-- WHAT IS BEING ASKED --
In the entries below, find the line with "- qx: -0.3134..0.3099" and the line with "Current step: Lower". Reproduce those two lines and every line between them exactly, and nothing more.

Saved entries
*****

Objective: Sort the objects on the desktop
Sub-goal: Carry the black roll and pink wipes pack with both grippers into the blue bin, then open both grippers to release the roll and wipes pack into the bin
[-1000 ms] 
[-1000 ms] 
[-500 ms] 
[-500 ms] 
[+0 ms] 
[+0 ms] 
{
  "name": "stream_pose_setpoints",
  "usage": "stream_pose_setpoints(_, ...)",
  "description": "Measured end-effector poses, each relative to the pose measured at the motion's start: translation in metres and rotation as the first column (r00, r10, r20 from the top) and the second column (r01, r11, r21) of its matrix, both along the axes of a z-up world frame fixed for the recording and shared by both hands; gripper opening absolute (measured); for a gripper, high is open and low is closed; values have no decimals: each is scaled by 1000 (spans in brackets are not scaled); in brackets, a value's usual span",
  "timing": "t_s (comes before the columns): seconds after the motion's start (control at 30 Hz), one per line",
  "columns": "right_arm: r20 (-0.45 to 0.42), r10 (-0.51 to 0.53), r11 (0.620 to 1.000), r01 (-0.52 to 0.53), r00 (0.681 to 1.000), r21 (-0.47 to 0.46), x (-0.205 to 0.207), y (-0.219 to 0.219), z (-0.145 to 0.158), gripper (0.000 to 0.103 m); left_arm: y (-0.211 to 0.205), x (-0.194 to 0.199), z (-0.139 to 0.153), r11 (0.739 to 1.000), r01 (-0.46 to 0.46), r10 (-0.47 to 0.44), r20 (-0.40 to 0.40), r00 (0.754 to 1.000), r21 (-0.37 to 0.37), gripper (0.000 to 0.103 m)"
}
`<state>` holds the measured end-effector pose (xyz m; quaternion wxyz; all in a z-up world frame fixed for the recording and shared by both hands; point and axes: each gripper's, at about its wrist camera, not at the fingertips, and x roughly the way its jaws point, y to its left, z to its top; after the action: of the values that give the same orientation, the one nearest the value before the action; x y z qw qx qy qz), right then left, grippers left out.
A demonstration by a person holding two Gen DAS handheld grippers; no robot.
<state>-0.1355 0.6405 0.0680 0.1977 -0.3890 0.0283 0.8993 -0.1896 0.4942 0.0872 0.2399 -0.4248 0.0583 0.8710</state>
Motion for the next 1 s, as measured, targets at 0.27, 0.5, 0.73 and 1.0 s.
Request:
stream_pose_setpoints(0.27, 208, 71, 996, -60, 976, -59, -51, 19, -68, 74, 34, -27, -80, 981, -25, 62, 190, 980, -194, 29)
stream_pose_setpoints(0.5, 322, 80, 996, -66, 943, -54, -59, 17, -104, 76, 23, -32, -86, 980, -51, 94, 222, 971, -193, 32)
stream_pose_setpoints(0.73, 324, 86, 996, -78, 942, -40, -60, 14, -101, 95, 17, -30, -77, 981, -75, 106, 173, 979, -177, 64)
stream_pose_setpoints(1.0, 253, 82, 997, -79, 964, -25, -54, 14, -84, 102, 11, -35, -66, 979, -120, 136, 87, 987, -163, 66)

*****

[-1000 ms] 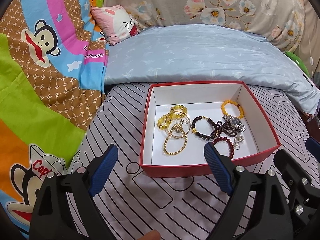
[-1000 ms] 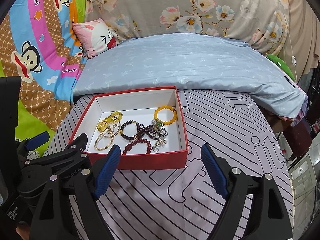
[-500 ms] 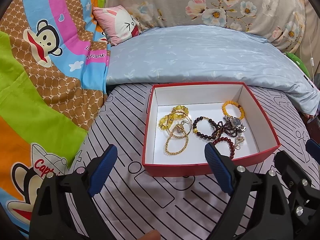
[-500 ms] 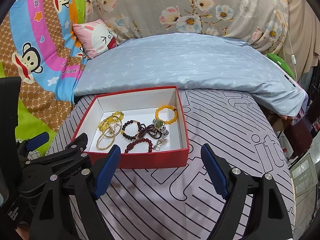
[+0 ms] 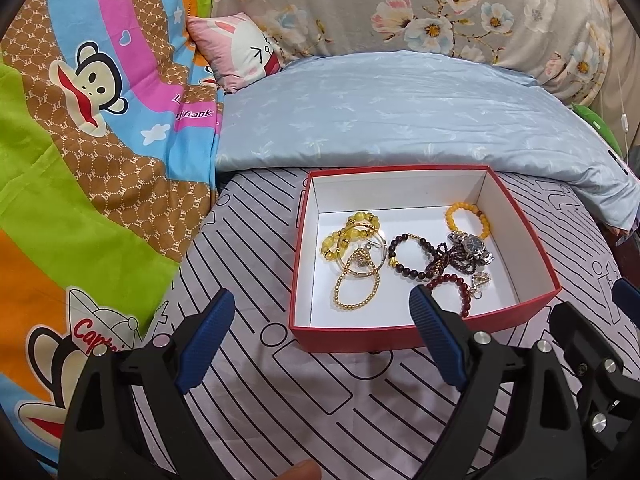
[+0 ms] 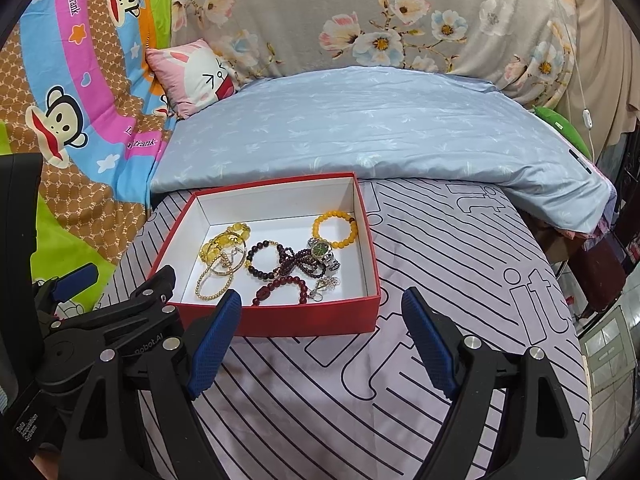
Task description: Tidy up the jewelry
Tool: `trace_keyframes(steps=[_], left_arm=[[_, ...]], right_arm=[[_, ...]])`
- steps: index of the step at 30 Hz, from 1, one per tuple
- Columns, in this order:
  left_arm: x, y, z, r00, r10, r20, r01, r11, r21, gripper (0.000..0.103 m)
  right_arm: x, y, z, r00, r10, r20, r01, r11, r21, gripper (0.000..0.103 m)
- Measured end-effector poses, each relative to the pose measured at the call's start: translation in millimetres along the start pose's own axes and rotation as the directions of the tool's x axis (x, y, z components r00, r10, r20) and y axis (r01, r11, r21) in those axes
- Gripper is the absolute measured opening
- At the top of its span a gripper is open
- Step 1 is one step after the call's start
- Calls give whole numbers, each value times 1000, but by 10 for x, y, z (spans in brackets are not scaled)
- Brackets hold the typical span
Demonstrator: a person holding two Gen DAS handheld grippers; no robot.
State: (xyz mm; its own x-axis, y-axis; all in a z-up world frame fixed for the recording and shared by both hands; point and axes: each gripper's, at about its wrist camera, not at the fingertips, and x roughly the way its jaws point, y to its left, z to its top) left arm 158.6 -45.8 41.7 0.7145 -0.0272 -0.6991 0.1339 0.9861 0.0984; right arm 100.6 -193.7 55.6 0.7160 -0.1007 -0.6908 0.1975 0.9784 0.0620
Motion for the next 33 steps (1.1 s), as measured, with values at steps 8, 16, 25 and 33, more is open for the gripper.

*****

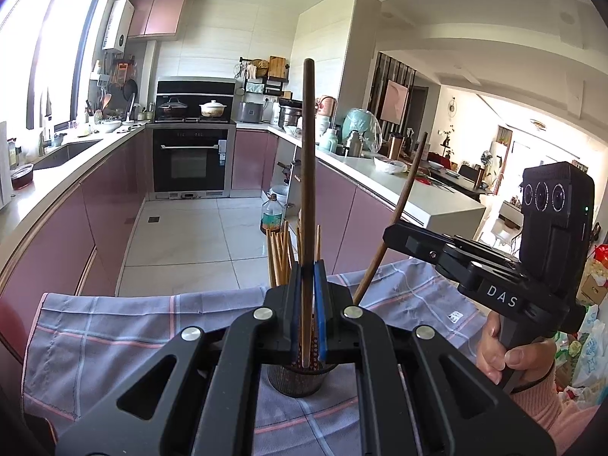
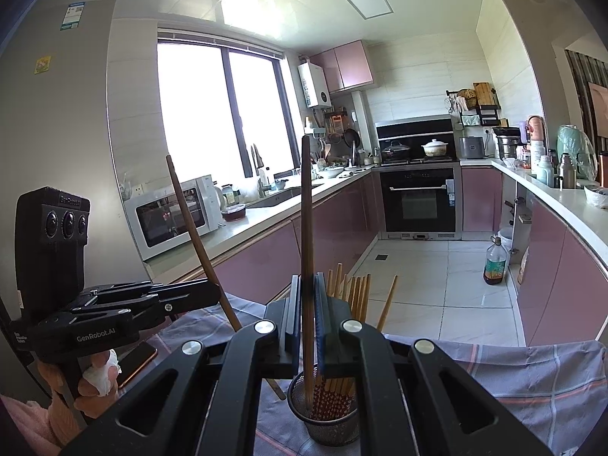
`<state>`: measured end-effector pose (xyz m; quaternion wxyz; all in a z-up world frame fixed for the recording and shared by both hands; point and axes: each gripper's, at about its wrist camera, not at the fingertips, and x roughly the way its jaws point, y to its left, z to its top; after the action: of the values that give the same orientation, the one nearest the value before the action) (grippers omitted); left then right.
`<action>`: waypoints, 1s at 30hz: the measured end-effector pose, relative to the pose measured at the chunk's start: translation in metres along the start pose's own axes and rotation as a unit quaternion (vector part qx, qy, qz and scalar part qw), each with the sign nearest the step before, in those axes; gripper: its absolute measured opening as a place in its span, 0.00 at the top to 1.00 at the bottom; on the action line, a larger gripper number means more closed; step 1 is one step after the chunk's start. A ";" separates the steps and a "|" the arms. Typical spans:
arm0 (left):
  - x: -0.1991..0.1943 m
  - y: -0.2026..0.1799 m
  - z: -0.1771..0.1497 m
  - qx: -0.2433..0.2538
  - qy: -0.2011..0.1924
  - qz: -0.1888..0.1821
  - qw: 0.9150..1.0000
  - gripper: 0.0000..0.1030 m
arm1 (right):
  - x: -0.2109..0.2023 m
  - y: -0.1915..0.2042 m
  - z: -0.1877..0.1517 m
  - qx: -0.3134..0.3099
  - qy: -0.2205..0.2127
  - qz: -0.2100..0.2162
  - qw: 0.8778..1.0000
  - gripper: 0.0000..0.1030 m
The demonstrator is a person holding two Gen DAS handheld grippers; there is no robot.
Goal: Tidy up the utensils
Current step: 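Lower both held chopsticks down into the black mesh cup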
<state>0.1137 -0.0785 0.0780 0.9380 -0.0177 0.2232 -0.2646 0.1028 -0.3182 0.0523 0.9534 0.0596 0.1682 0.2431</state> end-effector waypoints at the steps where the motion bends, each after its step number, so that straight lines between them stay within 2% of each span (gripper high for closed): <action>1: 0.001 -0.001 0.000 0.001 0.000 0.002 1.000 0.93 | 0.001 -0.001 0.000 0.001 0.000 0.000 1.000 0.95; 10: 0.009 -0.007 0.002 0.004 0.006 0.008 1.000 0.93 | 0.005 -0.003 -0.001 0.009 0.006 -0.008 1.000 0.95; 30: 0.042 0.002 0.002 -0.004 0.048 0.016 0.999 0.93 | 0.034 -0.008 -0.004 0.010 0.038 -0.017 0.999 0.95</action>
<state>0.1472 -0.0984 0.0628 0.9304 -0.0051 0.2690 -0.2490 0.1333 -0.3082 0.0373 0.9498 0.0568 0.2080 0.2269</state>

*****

-- SOLUTION TO THE PROBLEM --
  - qx: -0.3134..0.3099
  - qy: -0.2205..0.2127
  - qz: -0.2100..0.2162
  - qw: 0.8778..1.0000
  - gripper: 0.0000..0.1030 m
The demonstrator is a person holding two Gen DAS handheld grippers; there is no robot.
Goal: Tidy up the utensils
Current step: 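Lower both held chopsticks down into the black mesh cup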

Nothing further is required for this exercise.